WORK ITEM: Starting with the first line, output the data exactly, through to the last line.

THE DATA:
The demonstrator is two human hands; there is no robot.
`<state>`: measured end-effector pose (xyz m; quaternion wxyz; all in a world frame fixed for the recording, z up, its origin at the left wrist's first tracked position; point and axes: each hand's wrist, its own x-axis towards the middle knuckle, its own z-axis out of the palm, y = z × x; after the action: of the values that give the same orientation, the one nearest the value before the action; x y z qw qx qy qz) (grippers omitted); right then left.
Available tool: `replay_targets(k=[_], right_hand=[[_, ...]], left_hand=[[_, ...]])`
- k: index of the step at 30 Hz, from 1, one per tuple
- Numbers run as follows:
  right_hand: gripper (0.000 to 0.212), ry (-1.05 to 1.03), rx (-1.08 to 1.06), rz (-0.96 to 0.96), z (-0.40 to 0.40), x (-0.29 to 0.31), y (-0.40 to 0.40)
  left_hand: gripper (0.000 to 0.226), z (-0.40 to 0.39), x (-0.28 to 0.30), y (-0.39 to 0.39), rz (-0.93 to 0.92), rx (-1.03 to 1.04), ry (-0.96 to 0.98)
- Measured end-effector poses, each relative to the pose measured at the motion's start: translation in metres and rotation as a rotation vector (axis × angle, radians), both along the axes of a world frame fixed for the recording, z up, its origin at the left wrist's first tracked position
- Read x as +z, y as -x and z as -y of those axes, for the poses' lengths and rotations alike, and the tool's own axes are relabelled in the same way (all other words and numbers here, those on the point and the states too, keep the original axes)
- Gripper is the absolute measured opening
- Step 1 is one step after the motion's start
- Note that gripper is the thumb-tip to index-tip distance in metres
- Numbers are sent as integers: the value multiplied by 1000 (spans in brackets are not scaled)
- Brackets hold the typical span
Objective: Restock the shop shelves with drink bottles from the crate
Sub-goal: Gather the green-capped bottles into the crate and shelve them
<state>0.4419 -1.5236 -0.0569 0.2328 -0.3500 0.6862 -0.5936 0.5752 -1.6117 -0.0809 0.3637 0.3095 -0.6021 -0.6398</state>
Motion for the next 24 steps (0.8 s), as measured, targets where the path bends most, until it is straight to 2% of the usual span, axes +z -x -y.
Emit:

ANSWER FOR THIS EXERCISE:
The demonstrator is two human hands; there is no robot.
`<state>`: measured end-effector pose (xyz m; quaternion wxyz; all in a world frame fixed for the recording, z up, its origin at the left wrist's first tracked position; point and axes: each hand's wrist, its own x-axis towards the middle knuckle, its own z-axis out of the palm, y = z × x; after the action: of the values that give the same orientation, the one nearest the value before the action; x y z qw qx qy qz) (grippers omitted); right then left.
Available tool: `replay_targets(k=[_], right_hand=[[_, ...]], left_hand=[[_, ...]])`
- k: index of the step at 30 Hz, from 1, one per tuple
- Numbers run as follows:
  right_hand: gripper (0.000 to 0.212), ry (-1.05 to 1.03), rx (-1.08 to 1.06), rz (-0.96 to 0.96), z (-0.40 to 0.40), x (-0.29 to 0.31), y (-0.40 to 0.40)
  left_hand: gripper (0.000 to 0.226), z (-0.40 to 0.39), x (-0.28 to 0.30), y (-0.39 to 0.39), rz (-0.93 to 0.92), rx (-1.03 to 1.04), ry (-0.96 to 0.98)
- Measured end-effector poses, each relative to the pose measured at the motion's start: translation in metres and rotation as a rotation vector (axis × angle, radians), both along the axes of a world frame fixed for the recording, z up, its origin at the left wrist's first tracked position
- Read x as +z, y as -x and z as -y of those axes, for the poses' lengths and rotations alike, and the tool's own axes are relabelled in the same way (all other words and numbers here, those on the point and the states too, keep the original axes)
- Gripper is the absolute measured opening
- Step 1 is one step after the motion's start
- Note that gripper is the thumb-tip to index-tip distance in metres
- Numbers are sent as integers: the value multiplied by 1000 (spans in brackets are not scaled)
- Brackets hold the typical span
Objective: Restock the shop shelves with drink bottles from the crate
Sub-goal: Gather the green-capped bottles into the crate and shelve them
<state>0.4419 -1.5236 -0.0569 0.2328 -0.3500 0.6862 -0.5936 0.5752 -1.6117 -0.0809 0.3637 0.3095 -0.6021 -0.6398</state>
Motion for the next 24 steps (0.8 s), as measured, targets where the path bends most, until it is straight to 2% of the usual span, axes +z -x -y.
Emit:

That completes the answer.